◆ Prompt
Check every line of the entries below for the word "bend", and copy the ones that have it.
################
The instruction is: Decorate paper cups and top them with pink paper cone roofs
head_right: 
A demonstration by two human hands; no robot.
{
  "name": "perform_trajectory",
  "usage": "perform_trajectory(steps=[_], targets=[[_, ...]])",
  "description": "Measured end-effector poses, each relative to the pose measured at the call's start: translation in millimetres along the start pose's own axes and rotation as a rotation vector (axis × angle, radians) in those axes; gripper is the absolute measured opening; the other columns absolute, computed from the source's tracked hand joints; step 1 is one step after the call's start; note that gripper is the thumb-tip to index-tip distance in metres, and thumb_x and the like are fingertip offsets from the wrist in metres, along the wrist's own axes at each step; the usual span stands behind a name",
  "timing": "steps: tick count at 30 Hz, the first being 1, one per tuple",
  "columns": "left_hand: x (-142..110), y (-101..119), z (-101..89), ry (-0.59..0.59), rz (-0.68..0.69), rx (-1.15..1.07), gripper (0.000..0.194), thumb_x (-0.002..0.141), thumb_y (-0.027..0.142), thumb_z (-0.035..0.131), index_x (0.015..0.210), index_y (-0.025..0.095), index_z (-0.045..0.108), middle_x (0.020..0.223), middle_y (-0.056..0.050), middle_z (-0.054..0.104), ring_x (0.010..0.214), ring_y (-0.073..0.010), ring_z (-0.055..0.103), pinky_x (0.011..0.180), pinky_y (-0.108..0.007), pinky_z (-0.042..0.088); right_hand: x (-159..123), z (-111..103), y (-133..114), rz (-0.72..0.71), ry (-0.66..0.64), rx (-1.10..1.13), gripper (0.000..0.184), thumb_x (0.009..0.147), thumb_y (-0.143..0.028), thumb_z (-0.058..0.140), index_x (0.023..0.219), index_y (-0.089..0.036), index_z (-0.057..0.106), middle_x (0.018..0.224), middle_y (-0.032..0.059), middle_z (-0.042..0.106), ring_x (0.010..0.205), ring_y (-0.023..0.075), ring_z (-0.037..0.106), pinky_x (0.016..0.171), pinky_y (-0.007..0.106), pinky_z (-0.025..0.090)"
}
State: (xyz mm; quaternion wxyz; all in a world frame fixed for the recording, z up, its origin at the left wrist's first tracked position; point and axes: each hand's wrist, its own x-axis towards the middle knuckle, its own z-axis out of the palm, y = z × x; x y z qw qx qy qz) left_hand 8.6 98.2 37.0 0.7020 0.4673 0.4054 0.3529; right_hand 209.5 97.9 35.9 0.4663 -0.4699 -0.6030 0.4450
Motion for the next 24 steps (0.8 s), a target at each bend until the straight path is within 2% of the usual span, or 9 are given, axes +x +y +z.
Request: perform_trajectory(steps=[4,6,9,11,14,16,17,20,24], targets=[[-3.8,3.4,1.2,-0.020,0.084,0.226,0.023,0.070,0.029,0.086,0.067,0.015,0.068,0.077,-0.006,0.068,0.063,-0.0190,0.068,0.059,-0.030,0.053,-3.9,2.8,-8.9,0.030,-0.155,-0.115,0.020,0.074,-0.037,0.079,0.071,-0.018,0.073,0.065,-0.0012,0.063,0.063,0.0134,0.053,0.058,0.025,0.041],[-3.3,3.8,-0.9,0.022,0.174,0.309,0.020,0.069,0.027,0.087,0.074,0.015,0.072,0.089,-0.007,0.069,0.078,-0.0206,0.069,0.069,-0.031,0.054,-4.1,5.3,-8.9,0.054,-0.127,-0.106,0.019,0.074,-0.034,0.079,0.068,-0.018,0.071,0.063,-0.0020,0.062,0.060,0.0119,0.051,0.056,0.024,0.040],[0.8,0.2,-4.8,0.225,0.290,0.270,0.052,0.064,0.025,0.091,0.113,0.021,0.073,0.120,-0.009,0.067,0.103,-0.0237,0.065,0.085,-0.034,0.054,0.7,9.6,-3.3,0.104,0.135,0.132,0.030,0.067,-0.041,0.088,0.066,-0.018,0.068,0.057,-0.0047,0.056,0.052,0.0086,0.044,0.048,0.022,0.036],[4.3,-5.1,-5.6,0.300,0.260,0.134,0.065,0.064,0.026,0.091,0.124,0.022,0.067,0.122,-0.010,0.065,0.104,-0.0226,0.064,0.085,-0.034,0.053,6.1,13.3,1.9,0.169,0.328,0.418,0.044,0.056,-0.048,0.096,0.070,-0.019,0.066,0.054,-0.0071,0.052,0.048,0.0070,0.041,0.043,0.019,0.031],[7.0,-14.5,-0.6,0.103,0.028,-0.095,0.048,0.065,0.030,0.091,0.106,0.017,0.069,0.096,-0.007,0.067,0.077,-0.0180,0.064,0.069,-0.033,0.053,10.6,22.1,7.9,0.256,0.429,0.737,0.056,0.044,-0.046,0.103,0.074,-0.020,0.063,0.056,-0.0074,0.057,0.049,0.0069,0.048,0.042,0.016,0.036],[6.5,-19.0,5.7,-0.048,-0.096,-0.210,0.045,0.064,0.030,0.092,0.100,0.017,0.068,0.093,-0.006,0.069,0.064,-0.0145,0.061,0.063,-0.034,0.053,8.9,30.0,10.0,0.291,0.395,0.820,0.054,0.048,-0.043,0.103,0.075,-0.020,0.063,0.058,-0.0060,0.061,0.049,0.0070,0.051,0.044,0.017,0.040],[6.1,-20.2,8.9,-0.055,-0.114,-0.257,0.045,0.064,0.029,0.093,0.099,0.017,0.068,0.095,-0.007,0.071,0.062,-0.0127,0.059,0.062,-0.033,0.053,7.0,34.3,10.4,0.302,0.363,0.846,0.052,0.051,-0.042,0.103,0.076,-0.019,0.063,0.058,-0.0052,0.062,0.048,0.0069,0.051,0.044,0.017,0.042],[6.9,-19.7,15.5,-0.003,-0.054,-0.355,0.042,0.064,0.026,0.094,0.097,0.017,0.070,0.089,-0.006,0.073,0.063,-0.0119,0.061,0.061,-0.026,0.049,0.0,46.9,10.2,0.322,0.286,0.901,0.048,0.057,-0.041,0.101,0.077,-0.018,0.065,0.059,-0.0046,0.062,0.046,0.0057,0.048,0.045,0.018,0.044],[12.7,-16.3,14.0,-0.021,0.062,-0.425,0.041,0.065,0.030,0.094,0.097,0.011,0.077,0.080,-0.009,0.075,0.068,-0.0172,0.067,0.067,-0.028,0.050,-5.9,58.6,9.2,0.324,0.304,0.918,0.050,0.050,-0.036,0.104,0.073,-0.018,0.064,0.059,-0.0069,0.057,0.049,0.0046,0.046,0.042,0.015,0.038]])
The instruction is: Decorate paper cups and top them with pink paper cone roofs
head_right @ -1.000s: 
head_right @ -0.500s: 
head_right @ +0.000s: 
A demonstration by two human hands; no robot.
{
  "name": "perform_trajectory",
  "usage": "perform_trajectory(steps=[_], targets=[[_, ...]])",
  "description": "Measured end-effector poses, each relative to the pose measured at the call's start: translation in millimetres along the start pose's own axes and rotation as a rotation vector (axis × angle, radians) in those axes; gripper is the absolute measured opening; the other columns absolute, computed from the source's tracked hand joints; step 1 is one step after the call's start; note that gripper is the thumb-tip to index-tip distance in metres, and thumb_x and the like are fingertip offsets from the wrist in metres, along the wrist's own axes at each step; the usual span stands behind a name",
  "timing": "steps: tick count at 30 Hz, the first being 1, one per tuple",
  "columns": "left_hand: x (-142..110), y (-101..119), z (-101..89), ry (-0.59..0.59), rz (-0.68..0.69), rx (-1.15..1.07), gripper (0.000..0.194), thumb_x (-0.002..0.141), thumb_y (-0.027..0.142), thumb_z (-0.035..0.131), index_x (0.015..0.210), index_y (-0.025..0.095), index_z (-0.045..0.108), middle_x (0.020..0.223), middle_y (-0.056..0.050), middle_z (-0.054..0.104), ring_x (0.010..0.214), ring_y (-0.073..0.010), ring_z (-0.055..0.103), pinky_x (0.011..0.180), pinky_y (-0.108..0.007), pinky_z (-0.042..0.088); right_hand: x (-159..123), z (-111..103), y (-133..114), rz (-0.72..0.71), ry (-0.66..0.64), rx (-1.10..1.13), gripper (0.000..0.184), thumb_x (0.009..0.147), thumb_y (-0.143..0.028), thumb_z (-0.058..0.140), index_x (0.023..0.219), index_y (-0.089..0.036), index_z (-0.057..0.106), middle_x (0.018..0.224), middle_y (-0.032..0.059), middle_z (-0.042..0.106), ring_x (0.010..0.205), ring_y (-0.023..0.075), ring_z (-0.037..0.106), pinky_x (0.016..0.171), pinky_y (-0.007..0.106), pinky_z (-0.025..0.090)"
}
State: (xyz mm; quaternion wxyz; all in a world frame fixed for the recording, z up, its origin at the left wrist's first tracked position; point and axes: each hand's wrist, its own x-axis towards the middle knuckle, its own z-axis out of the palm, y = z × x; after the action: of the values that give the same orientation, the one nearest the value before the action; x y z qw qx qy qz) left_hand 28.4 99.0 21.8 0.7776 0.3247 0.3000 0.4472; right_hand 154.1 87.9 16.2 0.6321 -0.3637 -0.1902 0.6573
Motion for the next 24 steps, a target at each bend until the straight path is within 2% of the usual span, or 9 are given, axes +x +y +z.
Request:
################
◆ Response to this task
Motion for the next 24 steps (0.8 s), a target at each bend until the straight path is within 2% of the usual span, or 9 are given, axes +x +y +z.
Motion for the next 24 steps, a target at each bend until the straight path is within 2% of the usual span, or 9 are given, axes +x +y +z.

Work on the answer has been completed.